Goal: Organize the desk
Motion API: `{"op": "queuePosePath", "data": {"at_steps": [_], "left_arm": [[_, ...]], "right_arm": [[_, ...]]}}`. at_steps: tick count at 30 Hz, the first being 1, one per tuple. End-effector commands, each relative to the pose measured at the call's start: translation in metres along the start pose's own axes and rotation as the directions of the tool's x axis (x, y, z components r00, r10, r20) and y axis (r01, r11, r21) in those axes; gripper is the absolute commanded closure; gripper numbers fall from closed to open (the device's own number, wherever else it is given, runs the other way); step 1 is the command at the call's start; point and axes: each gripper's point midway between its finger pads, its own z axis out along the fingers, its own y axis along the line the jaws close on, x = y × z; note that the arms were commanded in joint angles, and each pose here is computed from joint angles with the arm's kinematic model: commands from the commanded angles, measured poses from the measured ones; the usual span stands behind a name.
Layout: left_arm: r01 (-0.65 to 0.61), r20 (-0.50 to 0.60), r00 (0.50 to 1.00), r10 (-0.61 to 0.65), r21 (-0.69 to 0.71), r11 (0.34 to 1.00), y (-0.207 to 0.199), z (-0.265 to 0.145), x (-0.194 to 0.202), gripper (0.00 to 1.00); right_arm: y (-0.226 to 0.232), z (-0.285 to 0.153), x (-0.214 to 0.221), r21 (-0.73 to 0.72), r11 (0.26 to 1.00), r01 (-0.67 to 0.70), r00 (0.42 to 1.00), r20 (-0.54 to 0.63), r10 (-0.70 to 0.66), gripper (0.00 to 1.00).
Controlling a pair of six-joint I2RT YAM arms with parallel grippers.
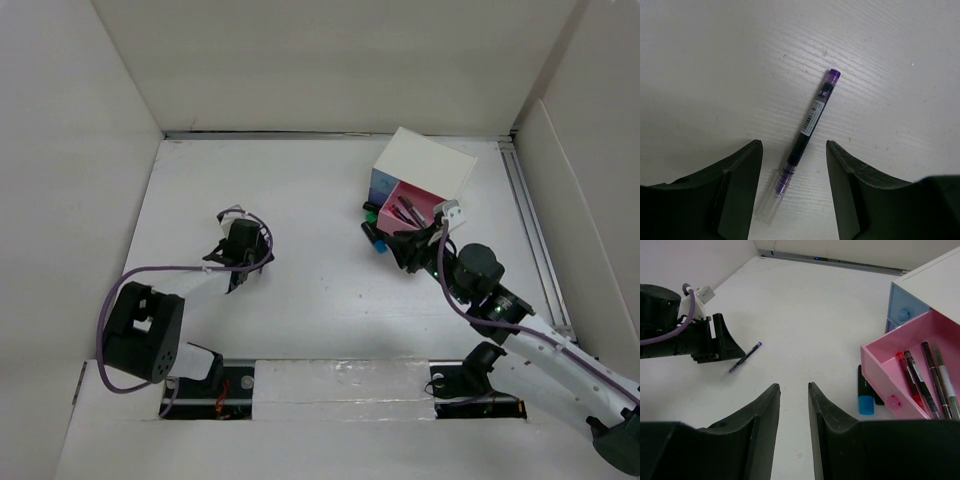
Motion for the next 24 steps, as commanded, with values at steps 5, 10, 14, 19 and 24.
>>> {"op": "queuePosePath", "data": {"at_steps": [5, 10, 14, 19, 24], "left_arm": [[-0.041, 0.008, 0.999, 0.041, 0.026, 0.999, -0.008, 0.002, -0.006, 0.62], [-0.076, -0.033, 0.997, 0.075, -0.018, 0.997, -0.005, 0.011, -0.003, 0.73], [-0.120, -0.059, 0.991, 0.116, -0.070, 0.990, -0.004, 0.014, 0.003, 0.73], [-0.180, -0.094, 0.981, 0.169, -0.128, 0.975, -0.007, 0.017, 0.011, 0.85], [-0.171, -0.094, 0.983, 0.160, -0.132, 0.976, -0.007, 0.018, 0.012, 1.00]], "right_arm": [[0.005, 0.002, -0.016, -0.025, 1.000, 0.001, 0.998, 0.062, 0.001, 0.65], [0.004, 0.001, -0.017, -0.022, 1.000, 0.003, 0.998, 0.067, -0.002, 0.65], [0.005, 0.001, -0.017, -0.023, 1.000, 0.002, 0.998, 0.067, 0.000, 0.65], [0.005, 0.000, -0.018, -0.024, 1.000, 0.005, 0.998, 0.070, -0.003, 0.65], [0.001, -0.004, -0.022, -0.005, 1.000, 0.004, 0.997, 0.082, -0.004, 0.65]]}}
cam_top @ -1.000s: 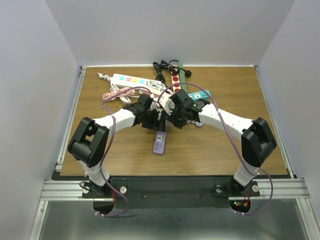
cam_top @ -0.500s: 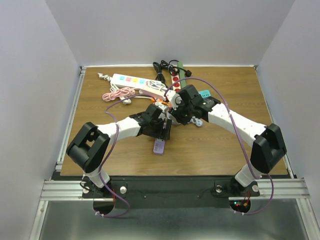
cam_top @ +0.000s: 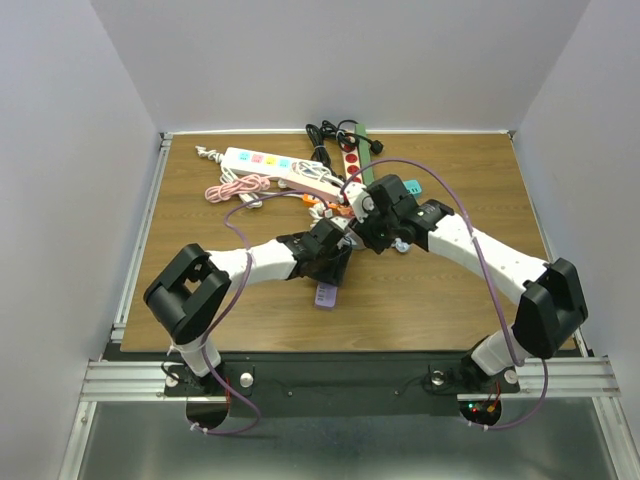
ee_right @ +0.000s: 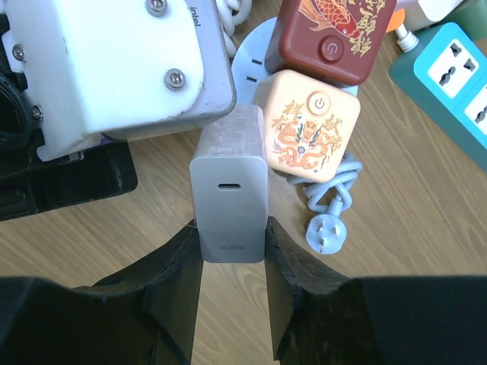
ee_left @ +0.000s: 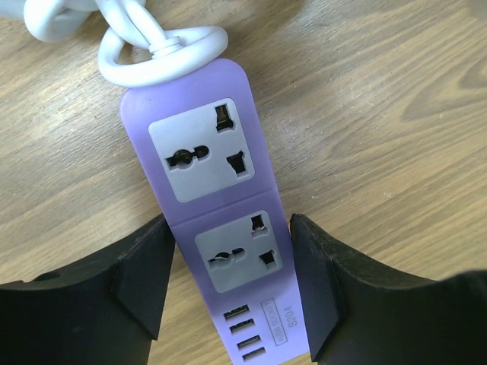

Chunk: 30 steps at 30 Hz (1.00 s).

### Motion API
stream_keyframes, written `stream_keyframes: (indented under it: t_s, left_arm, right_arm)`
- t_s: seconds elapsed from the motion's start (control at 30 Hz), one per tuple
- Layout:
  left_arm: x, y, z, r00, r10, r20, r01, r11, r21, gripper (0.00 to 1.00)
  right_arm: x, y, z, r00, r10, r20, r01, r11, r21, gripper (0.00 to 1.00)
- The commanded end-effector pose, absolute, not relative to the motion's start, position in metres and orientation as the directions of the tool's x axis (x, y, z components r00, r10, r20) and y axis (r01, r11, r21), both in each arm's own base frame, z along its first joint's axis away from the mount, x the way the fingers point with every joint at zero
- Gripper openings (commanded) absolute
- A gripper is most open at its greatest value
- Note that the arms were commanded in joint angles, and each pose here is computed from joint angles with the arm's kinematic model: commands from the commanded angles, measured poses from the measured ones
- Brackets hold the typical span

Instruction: Insert the plug

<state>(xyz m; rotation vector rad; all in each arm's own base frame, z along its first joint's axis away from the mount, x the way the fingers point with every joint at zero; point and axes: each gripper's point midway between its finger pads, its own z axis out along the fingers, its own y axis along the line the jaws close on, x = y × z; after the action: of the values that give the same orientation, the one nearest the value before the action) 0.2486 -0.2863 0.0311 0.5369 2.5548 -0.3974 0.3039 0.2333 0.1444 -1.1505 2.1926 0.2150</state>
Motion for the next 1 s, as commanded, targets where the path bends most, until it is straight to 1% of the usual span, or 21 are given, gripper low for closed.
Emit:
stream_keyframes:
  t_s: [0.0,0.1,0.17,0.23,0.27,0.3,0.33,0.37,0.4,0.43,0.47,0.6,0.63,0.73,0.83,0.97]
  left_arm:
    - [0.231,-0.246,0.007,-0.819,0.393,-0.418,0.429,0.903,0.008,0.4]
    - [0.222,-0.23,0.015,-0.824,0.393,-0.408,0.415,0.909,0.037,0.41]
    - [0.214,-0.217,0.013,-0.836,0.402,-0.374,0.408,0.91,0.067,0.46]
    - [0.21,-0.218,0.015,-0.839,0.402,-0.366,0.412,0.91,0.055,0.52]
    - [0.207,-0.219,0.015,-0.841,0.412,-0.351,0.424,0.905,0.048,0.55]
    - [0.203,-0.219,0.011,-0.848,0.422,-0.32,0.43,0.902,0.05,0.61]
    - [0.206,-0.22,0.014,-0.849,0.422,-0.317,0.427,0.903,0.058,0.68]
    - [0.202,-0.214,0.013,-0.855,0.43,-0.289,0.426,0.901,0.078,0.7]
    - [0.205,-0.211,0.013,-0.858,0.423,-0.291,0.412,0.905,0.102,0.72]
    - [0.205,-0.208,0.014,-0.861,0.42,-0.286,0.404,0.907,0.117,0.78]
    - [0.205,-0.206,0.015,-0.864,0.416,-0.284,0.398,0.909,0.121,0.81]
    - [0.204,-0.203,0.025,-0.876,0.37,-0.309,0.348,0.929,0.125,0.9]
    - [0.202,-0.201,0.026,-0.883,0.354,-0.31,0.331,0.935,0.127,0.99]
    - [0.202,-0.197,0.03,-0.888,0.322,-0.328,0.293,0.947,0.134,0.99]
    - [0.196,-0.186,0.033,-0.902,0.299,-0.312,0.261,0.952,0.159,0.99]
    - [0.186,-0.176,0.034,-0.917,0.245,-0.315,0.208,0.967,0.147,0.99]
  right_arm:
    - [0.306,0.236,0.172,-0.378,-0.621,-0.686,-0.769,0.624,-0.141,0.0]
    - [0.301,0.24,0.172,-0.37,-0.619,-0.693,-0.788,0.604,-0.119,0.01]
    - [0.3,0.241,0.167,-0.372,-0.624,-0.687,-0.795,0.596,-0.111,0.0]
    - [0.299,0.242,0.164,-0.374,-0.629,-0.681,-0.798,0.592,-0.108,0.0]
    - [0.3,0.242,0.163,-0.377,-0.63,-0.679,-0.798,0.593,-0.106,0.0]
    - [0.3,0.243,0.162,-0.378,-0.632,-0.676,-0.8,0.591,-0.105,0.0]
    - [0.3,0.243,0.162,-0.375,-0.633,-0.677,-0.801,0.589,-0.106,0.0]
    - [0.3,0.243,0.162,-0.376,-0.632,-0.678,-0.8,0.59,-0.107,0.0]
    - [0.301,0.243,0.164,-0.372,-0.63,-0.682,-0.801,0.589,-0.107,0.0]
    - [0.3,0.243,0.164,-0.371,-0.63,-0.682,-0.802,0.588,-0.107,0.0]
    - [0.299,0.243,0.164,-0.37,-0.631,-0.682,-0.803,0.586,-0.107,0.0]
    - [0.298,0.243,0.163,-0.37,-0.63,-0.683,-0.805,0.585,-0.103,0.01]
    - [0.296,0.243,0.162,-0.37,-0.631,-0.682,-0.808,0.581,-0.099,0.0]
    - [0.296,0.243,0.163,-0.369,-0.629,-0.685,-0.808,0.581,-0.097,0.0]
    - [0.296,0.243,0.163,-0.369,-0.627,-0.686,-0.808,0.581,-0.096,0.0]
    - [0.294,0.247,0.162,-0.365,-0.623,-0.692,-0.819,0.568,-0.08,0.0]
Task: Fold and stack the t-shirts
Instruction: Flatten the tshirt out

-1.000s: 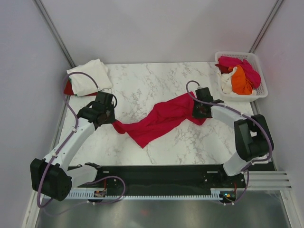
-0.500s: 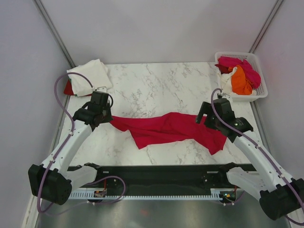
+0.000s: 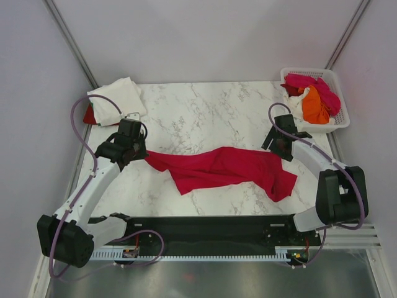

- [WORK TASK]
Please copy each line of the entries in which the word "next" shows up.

- [RESULT OF THIS EXERCISE]
Motion for the next 24 steps, as commanded, with values at steps 5, 10, 14, 19 and 24.
Motion for the next 1 s, as commanded, targets where the path bends most, until it is straight to 1% of the usual span, or 21 are given, gripper low for closed.

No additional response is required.